Try it:
Give back each line of the listing precisely as written.

*** Data below ***

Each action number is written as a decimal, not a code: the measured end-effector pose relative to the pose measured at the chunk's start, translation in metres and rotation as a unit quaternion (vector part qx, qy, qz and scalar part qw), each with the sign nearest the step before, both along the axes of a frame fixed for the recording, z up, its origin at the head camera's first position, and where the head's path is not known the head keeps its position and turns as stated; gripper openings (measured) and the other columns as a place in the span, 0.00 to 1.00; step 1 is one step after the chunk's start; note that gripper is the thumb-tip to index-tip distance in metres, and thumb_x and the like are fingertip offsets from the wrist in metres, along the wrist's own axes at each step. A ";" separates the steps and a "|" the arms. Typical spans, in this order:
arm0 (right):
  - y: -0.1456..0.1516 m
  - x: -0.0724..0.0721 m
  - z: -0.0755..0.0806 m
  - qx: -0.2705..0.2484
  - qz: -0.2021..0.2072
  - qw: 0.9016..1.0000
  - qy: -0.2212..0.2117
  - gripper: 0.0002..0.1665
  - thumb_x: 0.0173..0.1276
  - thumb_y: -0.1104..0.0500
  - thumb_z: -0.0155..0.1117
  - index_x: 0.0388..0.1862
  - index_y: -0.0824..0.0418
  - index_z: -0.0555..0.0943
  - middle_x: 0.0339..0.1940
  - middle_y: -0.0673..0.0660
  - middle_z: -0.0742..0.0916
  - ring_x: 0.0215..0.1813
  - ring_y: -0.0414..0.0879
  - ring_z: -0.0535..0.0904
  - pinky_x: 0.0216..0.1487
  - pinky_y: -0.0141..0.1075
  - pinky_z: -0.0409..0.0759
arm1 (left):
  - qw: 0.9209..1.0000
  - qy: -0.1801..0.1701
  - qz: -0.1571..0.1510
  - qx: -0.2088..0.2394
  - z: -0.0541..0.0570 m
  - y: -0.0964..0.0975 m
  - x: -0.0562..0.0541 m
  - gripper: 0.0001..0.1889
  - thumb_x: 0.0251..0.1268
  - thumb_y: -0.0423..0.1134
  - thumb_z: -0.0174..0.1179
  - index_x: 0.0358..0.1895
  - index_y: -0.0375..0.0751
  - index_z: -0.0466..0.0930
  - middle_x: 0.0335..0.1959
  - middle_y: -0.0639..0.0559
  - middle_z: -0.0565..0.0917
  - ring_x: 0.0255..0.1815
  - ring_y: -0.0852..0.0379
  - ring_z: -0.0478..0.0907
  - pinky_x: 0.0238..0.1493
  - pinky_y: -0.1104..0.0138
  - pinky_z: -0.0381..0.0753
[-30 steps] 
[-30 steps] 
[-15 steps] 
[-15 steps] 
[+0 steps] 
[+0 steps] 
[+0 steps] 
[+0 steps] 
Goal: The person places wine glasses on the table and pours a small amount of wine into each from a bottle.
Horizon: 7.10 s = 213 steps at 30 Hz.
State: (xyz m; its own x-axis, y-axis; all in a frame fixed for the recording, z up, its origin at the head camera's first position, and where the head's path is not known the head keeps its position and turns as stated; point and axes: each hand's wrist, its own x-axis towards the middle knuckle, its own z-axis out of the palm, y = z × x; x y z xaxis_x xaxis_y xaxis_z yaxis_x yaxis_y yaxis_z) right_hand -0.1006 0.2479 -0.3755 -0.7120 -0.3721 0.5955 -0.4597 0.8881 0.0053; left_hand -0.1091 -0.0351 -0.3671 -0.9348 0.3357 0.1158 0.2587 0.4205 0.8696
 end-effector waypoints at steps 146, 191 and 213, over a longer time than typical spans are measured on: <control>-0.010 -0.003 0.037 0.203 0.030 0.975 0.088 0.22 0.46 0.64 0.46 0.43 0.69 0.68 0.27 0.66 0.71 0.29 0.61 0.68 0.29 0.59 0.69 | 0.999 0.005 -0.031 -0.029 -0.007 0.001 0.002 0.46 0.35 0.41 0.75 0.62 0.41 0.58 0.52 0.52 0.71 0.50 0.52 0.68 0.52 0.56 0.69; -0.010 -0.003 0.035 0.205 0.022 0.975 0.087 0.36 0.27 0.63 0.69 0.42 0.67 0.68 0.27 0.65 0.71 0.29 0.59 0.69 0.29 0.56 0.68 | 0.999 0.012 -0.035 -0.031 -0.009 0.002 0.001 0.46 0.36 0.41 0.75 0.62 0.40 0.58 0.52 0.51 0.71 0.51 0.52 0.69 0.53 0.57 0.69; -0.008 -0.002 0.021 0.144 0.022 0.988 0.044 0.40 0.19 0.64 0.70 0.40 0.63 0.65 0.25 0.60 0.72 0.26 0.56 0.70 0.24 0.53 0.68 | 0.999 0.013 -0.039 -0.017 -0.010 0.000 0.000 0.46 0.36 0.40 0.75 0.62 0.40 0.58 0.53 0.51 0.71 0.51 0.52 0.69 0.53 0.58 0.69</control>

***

Answer area:
Each action number is written as a decimal, not a code: the measured end-effector pose relative to the pose measured at the chunk's start, translation in metres and rotation as a unit quaternion (vector part qx, qy, qz and scalar part qw), each with the sign nearest the step before, both along the axes of a frame fixed for the recording, z up, its origin at the head camera's first position, and where the head's path is not known the head keeps its position and turns as stated; gripper openings (measured) and the other columns as a place in the span, 0.00 to 1.00; step 1 is one step after the chunk's start; note that gripper is the thumb-tip to index-tip distance in metres, and thumb_x and the like are fingertip offsets from the wrist in metres, along the wrist's own axes at each step. A ";" separates the steps and a "|" the arms. Typical spans, in this order:
arm0 (right):
  - y: -0.1456..0.1516 m
  - x: -0.0724..0.0721 m
  - z: -0.0755..0.0806 m
  - qx: -0.2705..0.2484
  - qz: -0.2021..0.2072
  - qw: 0.9016..1.0000
  - qy: -0.2212..0.2117
  - gripper: 0.0002..0.1665
  - thumb_x: 0.0173..0.1276
  - thumb_y: -0.1104..0.0500
  - thumb_z: -0.0155..0.1117
  - index_x: 0.0388..0.1862
  - index_y: -0.0824..0.0418
  - index_z: -0.0555..0.0943
  - middle_x: 0.0339..0.1940
  - middle_y: -0.0673..0.0660
  - middle_z: -0.0742..0.0916
  - ring_x: 0.0215..0.1813
  - ring_y: -0.0414..0.0879
  - ring_z: -0.0535..0.0904
  - pinky_x: 0.0216..0.1487
  - pinky_y: -0.0141..0.1075
  - pinky_z: -0.0409..0.0759
arm1 (left):
  - qw: 0.9209..1.0000
  - qy: -0.1801..0.1701
  - qz: -0.1571..0.1510
  - qx: -0.2088..0.2394
  - z: -0.0541..0.0570 m
  - y: -0.0964..0.0975 m
  - x: -0.0562..0.0541 m
  - gripper: 0.0001..0.1889
  - thumb_x: 0.0251..0.1268
  - thumb_y: -0.0423..0.1134
  - thumb_z: -0.0174..0.1179
  - index_x: 0.0358..0.1895
  - index_y: -0.0375..0.0751
  - index_z: -0.0466..0.0930
  - middle_x: 0.0335..0.1959
  - middle_y: -0.0639..0.0559
  - middle_z: -0.0565..0.0917
  - ring_x: 0.0255..0.1815
  - ring_y: -0.0852..0.0379
  - ring_z: -0.0478..0.0907
  - pinky_x: 0.0238..0.1493
  - pinky_y: -0.1104..0.0138
  - pinky_z: -0.0381..0.0753
[-30 steps] 
[-30 steps] 
[-15 steps] 
[-15 steps] 
[+0 steps] 
[+0 steps] 
[+0 steps] 
[+0 steps] 
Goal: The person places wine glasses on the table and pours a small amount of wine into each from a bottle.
Horizon: 7.10 s = 213 steps at 30 Hz.
State: (xyz m; its own x-axis, y-axis; all in a frame fixed for the recording, z up, its origin at the head camera's first position, and where the head's path is not known the head keeps its position and turns as stated; point and axes: each hand's wrist, its own x-axis towards the middle knuckle, its own z-axis out of the palm, y = z × x; x y z xaxis_x xaxis_y xaxis_z yaxis_x yaxis_y yaxis_z) right_hand -0.1006 0.2479 -0.3755 -0.7120 -0.3721 0.5955 -0.4597 0.8881 0.0053; left_hand -0.1091 -0.0351 -0.3671 -0.9348 0.3357 0.1158 0.2587 0.4205 0.8696
 end-effector waypoints at steps 146, 191 and 213, over a longer time than typical spans are measured on: <control>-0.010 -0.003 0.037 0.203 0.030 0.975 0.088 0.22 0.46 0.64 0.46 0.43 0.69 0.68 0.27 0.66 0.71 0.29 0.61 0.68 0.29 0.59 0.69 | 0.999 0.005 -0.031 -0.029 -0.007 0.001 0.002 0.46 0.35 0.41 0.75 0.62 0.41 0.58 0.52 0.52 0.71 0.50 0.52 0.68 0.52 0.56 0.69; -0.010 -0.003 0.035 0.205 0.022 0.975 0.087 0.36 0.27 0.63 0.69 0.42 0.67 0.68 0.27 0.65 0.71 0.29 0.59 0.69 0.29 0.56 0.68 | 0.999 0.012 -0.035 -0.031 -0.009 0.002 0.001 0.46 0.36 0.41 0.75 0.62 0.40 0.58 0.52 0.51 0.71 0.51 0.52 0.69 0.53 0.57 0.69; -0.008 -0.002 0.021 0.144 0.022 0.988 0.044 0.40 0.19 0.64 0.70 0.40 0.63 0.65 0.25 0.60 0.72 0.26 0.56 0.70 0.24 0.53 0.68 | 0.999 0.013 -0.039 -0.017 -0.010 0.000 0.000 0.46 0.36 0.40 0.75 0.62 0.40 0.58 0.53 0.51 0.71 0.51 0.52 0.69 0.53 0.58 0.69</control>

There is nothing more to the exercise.